Input
##############################

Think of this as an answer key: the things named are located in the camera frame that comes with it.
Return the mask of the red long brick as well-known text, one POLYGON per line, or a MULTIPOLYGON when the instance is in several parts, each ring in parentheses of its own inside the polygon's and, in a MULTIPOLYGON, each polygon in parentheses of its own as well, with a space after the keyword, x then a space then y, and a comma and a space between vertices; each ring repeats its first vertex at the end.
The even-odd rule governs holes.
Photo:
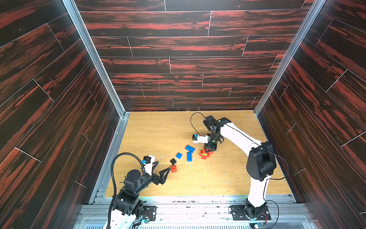
POLYGON ((213 153, 213 151, 206 151, 206 150, 201 150, 200 151, 200 156, 205 155, 205 156, 210 156, 213 153))

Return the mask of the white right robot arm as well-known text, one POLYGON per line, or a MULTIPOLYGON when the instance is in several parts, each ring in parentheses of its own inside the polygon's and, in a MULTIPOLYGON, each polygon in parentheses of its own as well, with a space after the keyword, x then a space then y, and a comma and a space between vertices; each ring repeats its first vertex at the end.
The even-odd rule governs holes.
POLYGON ((251 177, 247 205, 253 209, 263 207, 266 202, 266 182, 276 168, 275 156, 270 152, 272 144, 249 136, 225 117, 216 120, 210 115, 204 118, 203 124, 209 131, 204 136, 205 152, 216 151, 218 142, 223 139, 230 140, 247 155, 246 170, 251 177))

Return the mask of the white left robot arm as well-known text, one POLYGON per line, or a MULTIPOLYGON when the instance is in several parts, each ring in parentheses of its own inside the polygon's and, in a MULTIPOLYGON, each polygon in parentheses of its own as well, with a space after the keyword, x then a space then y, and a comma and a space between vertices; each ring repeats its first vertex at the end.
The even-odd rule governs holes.
POLYGON ((128 229, 133 223, 144 215, 143 202, 139 195, 151 183, 155 185, 164 184, 168 177, 170 168, 166 168, 157 174, 142 175, 139 170, 128 172, 124 187, 116 194, 108 209, 108 219, 105 229, 128 229))

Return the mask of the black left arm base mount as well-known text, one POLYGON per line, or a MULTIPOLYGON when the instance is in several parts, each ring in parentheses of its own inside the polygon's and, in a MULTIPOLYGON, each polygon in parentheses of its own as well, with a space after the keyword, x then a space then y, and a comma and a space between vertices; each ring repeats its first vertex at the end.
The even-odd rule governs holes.
POLYGON ((150 222, 155 221, 157 215, 157 207, 156 206, 143 206, 141 210, 141 215, 139 218, 137 218, 138 221, 142 222, 150 222))

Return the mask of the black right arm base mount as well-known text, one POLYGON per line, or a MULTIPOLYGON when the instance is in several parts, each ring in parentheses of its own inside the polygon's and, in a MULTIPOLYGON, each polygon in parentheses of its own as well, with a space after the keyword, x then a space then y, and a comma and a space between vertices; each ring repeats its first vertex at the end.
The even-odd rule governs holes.
POLYGON ((245 205, 231 205, 229 208, 229 213, 232 215, 234 221, 239 220, 271 220, 271 215, 269 213, 267 202, 260 207, 255 207, 252 205, 248 199, 246 199, 245 205))

##############################

All of the entries above need to be repeated exactly, minus the pictures.

Answer space
Think of this as an answer key: the things named are located in the camera frame that comes with it.
Return the mask of the red long brick as well-known text, one POLYGON per line, or a MULTIPOLYGON when the instance is in several parts, each ring in parentheses of its own inside the polygon's and, in a MULTIPOLYGON, each polygon in parentheses of its own as well, with a space after the keyword, x then a space then y, and a comma and a space between vertices; each ring repeats its first vertex at the end.
The even-odd rule governs holes.
Photo:
POLYGON ((213 153, 213 151, 206 151, 206 150, 201 150, 200 151, 200 156, 205 155, 205 156, 210 156, 213 153))

Return the mask of the white right robot arm as well-known text, one POLYGON per line, or a MULTIPOLYGON when the instance is in several parts, each ring in parentheses of its own inside the polygon's and, in a MULTIPOLYGON, each polygon in parentheses of its own as well, with a space after the keyword, x then a space then y, and a comma and a space between vertices; each ring repeats its first vertex at the end.
The even-odd rule governs holes.
POLYGON ((251 177, 247 205, 253 209, 263 207, 266 202, 266 182, 276 168, 275 156, 270 152, 272 144, 249 136, 225 117, 216 120, 210 115, 204 118, 203 124, 209 131, 204 136, 205 152, 216 151, 218 142, 223 139, 230 140, 247 155, 246 170, 251 177))

Return the mask of the white left robot arm as well-known text, one POLYGON per line, or a MULTIPOLYGON when the instance is in several parts, each ring in parentheses of its own inside the polygon's and, in a MULTIPOLYGON, each polygon in parentheses of its own as well, with a space after the keyword, x then a space then y, and a comma and a space between vertices; each ring repeats its first vertex at the end.
The even-odd rule governs holes.
POLYGON ((128 229, 133 223, 144 215, 143 202, 139 195, 151 183, 155 185, 164 184, 168 177, 170 168, 166 168, 157 174, 142 175, 139 170, 128 172, 124 187, 116 194, 108 209, 108 219, 105 229, 128 229))

Return the mask of the black left arm base mount as well-known text, one POLYGON per line, or a MULTIPOLYGON when the instance is in several parts, each ring in parentheses of its own inside the polygon's and, in a MULTIPOLYGON, each polygon in parentheses of its own as well, with a space after the keyword, x then a space then y, and a comma and a space between vertices; each ring repeats its first vertex at the end.
The even-odd rule governs holes.
POLYGON ((150 222, 155 221, 157 215, 157 207, 156 206, 143 206, 141 210, 141 215, 139 218, 137 218, 138 221, 142 222, 150 222))

Return the mask of the black right arm base mount as well-known text, one POLYGON per line, or a MULTIPOLYGON when the instance is in several parts, each ring in parentheses of its own inside the polygon's and, in a MULTIPOLYGON, each polygon in parentheses of its own as well, with a space after the keyword, x then a space then y, and a comma and a space between vertices; each ring repeats its first vertex at the end.
The even-odd rule governs holes.
POLYGON ((245 205, 231 205, 229 208, 229 213, 232 215, 234 221, 239 220, 271 220, 271 215, 269 213, 267 202, 260 207, 255 207, 252 205, 248 199, 246 199, 245 205))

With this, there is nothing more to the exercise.